The plan does pose some environmental risks but it could work, said Paul Doyle, an engineer who's been giving advice to officials in the northern city.
Doyle's idea is to extend a pipeline from the steam plants at Canfor's two pulp mills on the Fraser River and then use a flexible pipe to direct clean water onto the ice jam.
The hot water would hopefully melt a channel that would allow ice that has formed on the surface of the Nechako River and accumulated in a massive ice jam at the confluence of the Nechako and Fraser rivers to continue to float downstream.
"The best-case scenario is this gets approved, can be done in a pretty short time span, works the way we kind of expect it should … and works its way up through the ice jam pretty fast, creates open water and down goes the water level," he told CBC News Tuesday.
Some questions remain about whether it can be done and more consultation is needed, "but this is perhaps the only solution that can satisfy everyone that has a stake in this business," he said.
Department of Fisheries and Oceans local area habitat program manager Nick Leone said the scheme cannot cause undue stress on pink salmon, white sturgeon and bull trout in the area, but the DFO is willing to look at the proposal.

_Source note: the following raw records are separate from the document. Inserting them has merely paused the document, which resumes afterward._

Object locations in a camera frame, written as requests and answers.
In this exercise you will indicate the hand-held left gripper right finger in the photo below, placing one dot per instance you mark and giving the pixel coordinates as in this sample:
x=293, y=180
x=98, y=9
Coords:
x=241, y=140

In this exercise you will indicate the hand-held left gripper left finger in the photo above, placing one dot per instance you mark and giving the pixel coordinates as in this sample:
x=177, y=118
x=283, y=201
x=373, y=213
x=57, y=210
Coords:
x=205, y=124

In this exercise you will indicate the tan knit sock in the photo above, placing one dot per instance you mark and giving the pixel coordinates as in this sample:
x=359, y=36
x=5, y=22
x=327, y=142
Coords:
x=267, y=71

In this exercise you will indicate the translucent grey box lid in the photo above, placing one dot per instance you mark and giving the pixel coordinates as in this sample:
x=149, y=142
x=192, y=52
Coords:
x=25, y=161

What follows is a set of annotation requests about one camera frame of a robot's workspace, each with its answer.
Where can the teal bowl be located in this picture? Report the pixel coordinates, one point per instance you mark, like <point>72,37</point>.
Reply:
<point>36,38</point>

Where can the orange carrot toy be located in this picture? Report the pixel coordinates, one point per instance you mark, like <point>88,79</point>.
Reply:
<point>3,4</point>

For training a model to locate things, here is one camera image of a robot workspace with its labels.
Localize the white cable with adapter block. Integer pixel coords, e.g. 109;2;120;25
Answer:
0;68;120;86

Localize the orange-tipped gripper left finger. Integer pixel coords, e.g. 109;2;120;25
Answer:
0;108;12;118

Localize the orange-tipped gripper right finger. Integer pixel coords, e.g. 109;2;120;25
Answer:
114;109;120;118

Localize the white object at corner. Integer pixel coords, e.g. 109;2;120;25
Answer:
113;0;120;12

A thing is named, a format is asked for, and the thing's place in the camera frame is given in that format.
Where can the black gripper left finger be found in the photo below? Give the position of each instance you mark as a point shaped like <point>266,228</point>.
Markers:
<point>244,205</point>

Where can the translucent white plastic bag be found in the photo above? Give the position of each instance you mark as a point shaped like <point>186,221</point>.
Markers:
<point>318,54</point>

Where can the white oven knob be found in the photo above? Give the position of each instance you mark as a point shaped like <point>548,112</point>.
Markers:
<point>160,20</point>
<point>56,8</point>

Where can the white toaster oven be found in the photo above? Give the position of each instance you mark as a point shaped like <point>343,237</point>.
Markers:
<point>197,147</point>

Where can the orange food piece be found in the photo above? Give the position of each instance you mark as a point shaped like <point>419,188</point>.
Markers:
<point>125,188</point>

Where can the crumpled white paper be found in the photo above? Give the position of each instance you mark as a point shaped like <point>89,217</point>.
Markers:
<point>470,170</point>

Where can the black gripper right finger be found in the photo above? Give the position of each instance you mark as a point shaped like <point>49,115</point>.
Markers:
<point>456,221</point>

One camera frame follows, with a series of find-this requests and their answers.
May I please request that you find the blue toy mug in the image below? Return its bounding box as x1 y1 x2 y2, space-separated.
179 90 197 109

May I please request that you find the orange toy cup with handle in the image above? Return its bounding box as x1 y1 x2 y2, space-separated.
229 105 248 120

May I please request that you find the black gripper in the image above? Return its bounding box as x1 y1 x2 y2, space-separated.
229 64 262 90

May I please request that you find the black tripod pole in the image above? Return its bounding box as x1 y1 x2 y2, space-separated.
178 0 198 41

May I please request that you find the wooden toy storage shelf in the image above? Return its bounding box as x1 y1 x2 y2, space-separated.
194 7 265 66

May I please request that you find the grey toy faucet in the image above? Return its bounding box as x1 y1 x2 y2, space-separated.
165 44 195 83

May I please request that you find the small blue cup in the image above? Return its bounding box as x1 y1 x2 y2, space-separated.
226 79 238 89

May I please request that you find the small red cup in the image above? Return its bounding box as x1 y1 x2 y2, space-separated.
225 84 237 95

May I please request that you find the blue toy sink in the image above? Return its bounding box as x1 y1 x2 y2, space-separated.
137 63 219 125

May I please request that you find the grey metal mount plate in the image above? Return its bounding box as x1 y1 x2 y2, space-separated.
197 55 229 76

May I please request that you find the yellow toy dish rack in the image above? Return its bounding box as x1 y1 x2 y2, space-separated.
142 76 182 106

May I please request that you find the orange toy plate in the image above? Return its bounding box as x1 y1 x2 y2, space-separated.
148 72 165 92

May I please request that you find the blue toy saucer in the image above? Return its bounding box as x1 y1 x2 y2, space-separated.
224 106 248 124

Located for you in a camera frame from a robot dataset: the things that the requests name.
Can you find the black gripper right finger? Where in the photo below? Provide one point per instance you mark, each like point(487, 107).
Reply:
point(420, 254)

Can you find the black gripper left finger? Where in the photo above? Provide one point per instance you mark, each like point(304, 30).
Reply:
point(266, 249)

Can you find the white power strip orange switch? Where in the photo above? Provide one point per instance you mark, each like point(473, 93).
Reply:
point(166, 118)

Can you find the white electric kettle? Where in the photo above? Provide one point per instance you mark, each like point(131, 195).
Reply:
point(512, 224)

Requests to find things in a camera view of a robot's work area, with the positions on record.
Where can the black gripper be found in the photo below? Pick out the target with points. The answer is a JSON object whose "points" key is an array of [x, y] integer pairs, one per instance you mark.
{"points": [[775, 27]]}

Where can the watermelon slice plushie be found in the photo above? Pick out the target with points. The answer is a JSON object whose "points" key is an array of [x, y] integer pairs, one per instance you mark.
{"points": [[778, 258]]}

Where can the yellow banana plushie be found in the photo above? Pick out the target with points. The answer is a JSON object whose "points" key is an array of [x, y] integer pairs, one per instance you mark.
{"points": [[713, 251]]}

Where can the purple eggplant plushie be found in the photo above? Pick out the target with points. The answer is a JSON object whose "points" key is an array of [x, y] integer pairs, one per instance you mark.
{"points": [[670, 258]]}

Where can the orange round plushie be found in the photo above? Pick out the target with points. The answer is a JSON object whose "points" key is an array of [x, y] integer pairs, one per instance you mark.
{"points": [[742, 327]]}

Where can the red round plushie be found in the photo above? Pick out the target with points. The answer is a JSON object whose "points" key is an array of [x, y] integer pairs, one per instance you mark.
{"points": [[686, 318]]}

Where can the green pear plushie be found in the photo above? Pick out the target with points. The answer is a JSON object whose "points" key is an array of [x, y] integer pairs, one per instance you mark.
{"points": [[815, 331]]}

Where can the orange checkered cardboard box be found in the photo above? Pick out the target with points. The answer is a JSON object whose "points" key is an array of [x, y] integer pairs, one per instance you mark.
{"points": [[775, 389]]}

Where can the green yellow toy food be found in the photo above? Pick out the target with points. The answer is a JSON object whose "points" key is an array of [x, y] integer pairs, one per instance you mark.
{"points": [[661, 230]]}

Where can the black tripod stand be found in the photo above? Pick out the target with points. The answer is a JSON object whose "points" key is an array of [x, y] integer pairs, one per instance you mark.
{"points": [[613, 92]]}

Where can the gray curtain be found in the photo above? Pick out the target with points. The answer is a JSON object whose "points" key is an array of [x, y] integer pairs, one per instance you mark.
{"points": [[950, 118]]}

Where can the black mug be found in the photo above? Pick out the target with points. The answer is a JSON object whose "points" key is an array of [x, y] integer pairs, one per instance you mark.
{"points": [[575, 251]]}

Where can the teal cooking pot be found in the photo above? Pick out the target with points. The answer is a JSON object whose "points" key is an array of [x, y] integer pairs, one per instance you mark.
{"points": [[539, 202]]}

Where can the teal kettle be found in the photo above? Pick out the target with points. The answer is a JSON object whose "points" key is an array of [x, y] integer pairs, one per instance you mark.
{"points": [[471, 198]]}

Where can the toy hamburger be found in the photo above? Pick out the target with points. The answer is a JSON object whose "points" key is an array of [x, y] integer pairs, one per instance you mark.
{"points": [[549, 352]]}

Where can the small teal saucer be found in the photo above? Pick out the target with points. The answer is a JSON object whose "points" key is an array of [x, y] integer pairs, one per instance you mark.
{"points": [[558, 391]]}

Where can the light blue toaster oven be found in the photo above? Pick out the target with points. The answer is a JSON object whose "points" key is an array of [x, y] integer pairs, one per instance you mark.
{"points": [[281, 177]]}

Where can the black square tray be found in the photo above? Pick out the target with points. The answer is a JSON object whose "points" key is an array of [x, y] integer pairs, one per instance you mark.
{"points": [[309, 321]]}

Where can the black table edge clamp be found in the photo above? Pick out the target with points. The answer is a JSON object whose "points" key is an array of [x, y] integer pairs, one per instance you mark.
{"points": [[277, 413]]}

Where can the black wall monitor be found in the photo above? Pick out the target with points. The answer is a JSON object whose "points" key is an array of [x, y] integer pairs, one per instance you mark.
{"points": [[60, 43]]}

City officials have already considered explosives, icebreakers, dredging and hovercraft to try to break the jam but Mayor Colin Kinsley said early Monday there is no solution at this point.
Doyle said if the ice jam gets bad enough, piping in steamy water may be the only way to melt it.
"This idea is being considered by a technical group of the emergency operations centre team, who are leading the flood response," he said.
The team is discussing the option with the DFO and the provincial Ministry of Environment Fisheries Branch, which regulate discharge into fish-bearing streams, as well with Canfor, Doyle said.